Tuesday, November 23rd, 2004

Quiet is the New Loud

514 words

Yesterday afternoon, after a delightful two and a half hours of jovial conference call banter with my fellow G-Force / QXL / G-Unit / G-Police transferees, Debbie picked me up from work, and we drove to Birmingham to see Joanna Newsom play her harp and sing oddly at the Glee Club.

Coming in along the littlish roads from Warwick meant we drove through all sorts of old Birmingham haunts. Debbie was particularly pleased to see that Yardleys School appears to be in the process of demolition. We cast a nostalgic eye over many of Stratford Road’s balti houses.

We had a quick dinner in Las Iguanas: packed with theatregoers when we arrived, but so empty that we were moved from our weeny table to a nice comfy booth before our meals arrived.

Outside the Glee Club, we joined a queue. Since it was a prebooked and sold out affair, I checked with a man at the end of the queue.

Me:
Is this queue for the Glee Club?
Brummie:
Yes, but I’ve never seen is as busy as this
Me:
And do we still have to queue if we’ve booked?
Brummie:
Ooh, I don’t think there’s an event on. It’s just CeRoc tonight

As it transpired, the CeRoc dancers could skip the queue and go straight into the main Glee Club room, tables and chairs cleared to the side. Us sophisticated music afficionados were in the Studio.

Absentee provided support. I’m going to call them lo-fi alt-rock alt-country, because I like to use buzzwords. They sit down and play quiet songs. Their drummer seldom beats a drum particularly hard, preferring to tap gently. As well as your basic guitar, drums and bass, they have a particularly hairy pedal-steel guitarist, and a girl with big glasses who plays xylophone, tambourine, and some keyboard instrument that sounds like a reed organ and is also controlled by mouthpiece…

I enjoyed Absentee. I didn’t feel their particular ouvre was likely to provoke the crowd into violence, so I thought the plastic glasses used by the bar were probably unnecessary.

Joanna Newsom was terrific. Our angle meant we saw her face only through the strings of her harp. I’d be interested to know what an experienced harpist would make of the arrangements, but they seem pretty damn ornate to me.
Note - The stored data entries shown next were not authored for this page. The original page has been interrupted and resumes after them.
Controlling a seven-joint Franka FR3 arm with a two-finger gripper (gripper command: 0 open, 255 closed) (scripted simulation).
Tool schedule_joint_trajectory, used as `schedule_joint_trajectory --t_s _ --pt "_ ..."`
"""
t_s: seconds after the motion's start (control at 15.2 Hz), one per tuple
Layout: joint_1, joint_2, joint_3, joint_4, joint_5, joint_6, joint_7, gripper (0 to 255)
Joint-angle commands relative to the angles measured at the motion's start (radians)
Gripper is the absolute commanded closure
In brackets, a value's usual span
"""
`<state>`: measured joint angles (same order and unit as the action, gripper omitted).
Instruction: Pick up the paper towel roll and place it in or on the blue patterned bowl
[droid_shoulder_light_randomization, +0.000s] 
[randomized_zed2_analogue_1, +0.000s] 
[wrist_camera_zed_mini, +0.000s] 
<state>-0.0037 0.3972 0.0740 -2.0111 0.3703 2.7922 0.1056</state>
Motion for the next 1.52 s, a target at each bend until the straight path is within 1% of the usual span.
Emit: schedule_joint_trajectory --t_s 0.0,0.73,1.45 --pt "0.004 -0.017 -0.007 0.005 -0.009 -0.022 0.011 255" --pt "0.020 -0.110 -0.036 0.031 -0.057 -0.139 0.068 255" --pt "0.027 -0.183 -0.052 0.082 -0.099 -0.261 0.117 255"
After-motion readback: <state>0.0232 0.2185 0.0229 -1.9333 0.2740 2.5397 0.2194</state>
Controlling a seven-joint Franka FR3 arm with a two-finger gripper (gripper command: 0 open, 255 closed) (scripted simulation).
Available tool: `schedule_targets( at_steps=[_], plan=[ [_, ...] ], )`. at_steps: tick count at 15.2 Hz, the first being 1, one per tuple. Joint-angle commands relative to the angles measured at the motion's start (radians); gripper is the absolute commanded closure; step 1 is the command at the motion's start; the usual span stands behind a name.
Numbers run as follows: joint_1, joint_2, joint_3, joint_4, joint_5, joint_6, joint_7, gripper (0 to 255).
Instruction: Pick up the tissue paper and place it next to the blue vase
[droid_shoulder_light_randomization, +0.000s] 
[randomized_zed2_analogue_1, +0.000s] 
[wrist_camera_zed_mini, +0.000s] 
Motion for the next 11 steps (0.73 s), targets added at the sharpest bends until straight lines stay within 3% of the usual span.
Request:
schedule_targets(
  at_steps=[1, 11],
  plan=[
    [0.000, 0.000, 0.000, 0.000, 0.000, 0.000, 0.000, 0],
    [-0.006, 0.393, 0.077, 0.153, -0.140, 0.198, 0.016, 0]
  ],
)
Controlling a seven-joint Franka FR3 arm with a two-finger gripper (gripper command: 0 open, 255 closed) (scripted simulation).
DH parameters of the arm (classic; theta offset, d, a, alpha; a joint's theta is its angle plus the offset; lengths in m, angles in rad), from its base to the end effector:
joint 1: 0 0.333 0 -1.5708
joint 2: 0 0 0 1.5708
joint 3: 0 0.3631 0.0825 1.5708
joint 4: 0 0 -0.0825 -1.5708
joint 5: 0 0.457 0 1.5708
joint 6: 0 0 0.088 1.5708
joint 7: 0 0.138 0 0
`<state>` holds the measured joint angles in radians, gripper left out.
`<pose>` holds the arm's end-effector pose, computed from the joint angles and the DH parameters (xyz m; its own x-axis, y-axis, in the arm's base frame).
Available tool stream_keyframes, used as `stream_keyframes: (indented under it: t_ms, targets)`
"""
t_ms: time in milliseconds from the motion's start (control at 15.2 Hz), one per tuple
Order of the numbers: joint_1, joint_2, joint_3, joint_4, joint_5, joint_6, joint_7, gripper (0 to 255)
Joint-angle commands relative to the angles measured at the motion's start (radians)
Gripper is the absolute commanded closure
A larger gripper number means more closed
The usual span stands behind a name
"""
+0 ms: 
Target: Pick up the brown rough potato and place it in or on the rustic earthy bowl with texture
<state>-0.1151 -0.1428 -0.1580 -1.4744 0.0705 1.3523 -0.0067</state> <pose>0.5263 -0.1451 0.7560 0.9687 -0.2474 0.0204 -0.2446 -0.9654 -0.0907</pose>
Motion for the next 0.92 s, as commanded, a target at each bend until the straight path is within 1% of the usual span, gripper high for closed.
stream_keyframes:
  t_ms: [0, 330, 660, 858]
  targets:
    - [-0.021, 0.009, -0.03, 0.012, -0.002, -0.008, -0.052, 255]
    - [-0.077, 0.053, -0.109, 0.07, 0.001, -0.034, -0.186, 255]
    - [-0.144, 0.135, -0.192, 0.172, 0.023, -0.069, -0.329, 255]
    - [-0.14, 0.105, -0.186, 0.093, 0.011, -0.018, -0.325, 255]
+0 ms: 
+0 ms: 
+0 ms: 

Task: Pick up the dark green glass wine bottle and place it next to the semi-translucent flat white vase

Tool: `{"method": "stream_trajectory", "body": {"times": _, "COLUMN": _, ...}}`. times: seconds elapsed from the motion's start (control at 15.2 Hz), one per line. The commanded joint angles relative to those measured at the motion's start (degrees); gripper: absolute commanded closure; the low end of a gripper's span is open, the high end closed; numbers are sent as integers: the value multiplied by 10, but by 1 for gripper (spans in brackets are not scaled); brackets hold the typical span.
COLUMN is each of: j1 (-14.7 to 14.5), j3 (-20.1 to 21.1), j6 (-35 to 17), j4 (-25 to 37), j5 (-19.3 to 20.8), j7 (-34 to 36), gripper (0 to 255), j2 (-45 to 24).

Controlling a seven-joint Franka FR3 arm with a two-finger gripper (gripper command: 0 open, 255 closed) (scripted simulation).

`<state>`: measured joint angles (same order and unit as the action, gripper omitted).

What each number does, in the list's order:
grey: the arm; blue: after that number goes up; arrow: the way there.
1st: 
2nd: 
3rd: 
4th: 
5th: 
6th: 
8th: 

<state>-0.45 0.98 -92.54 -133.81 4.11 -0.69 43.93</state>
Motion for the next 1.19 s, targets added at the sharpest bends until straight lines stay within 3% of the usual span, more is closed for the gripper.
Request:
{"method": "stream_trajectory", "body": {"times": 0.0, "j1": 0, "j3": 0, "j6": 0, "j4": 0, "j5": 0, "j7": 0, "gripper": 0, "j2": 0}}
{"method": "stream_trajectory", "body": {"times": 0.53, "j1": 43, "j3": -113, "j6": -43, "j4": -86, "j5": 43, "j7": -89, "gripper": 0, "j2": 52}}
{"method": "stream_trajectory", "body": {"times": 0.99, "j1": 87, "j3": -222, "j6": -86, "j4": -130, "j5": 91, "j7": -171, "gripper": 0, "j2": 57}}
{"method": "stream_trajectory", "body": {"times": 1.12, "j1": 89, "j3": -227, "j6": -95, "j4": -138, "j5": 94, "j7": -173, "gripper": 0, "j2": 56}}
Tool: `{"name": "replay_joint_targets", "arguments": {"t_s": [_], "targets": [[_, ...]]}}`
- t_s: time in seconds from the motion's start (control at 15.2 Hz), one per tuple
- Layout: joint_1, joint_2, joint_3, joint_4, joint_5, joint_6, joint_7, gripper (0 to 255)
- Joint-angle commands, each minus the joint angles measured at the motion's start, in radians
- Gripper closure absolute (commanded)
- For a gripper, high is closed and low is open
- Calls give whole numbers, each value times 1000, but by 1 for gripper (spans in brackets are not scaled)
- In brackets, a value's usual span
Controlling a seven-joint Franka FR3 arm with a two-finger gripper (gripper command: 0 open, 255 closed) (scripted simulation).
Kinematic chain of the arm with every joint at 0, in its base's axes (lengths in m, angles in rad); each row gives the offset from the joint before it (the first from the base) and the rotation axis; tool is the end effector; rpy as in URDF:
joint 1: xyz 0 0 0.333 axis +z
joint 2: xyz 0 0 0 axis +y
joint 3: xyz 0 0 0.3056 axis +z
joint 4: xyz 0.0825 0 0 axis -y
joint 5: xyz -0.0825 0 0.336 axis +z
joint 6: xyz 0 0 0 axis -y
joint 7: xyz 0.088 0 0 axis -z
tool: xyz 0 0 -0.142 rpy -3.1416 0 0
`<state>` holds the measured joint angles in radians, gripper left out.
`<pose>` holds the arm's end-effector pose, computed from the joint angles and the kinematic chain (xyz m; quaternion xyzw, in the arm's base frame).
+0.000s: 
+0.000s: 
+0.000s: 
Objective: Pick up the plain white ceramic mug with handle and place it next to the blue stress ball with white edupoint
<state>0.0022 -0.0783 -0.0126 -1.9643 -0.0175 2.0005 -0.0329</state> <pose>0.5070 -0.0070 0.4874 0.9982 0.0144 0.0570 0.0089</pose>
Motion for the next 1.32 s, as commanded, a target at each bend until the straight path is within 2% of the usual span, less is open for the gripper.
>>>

It’s such a direct instrument: you pluck a string, a noise comes out (we’ll gloss over the pedals for now).

The only fly in the ointment was audience members taking flash photographs. What with quiet being the new loud and everything, the whirrs of their zoom lenses and the clicks of their shutters were clearly audible, and of course the flashes were distracting. If you’re reading, you are SELFISH, SELFISH BASTARDS, and the least you could do to recompense me is to send me some of the photographs, so I have the consolation of a souvenir.

One photographer (he may have been a pro: this does not excuse him) wandered around the room (the audience was seated) in an exaggerated “I’m being unobtrusive” tiptoe. Note to him: THERE’S NO POINT CREEPING AROUND WHEN YOUR SHUTTER IS LOUDER THAN THE HARP.

Bah. Despite this, a good night out.